§ What the task asks:
Only the lines containing "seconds" should appear in the answer, copied from the listing below.

§ Information provided:

--

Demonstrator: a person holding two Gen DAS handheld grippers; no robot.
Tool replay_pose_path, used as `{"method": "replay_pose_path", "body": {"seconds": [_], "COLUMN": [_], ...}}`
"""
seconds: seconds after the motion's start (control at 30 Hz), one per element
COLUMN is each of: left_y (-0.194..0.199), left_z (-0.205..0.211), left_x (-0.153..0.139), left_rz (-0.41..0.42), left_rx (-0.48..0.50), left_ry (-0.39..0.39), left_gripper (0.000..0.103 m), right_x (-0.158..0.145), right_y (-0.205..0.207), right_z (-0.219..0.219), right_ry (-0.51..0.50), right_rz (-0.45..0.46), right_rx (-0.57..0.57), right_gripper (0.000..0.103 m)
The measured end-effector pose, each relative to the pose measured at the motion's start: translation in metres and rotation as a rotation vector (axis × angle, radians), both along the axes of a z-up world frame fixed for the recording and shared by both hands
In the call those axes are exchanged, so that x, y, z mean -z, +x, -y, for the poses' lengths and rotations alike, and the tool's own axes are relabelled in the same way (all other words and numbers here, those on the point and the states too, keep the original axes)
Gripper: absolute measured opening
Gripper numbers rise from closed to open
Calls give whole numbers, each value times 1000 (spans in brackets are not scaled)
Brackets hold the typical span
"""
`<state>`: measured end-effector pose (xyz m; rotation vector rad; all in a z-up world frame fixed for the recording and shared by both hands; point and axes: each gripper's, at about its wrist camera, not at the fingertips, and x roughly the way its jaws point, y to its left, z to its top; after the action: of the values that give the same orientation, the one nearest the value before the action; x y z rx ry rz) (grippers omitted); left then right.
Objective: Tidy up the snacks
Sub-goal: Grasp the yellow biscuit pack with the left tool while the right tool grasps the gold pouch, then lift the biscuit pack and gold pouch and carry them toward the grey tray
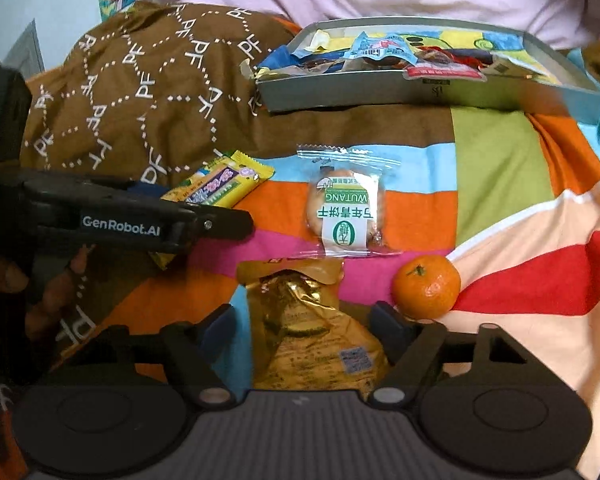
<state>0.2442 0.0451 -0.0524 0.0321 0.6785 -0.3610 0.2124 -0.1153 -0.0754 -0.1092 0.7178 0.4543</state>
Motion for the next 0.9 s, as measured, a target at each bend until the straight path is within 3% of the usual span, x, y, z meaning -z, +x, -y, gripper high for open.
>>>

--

§ Task answer:
Tool replay_pose_path, used as `{"method": "replay_pose_path", "body": {"seconds": [_], "COLUMN": [_], ...}}`
seconds: seconds after the motion's start (control at 30 Hz), one per element

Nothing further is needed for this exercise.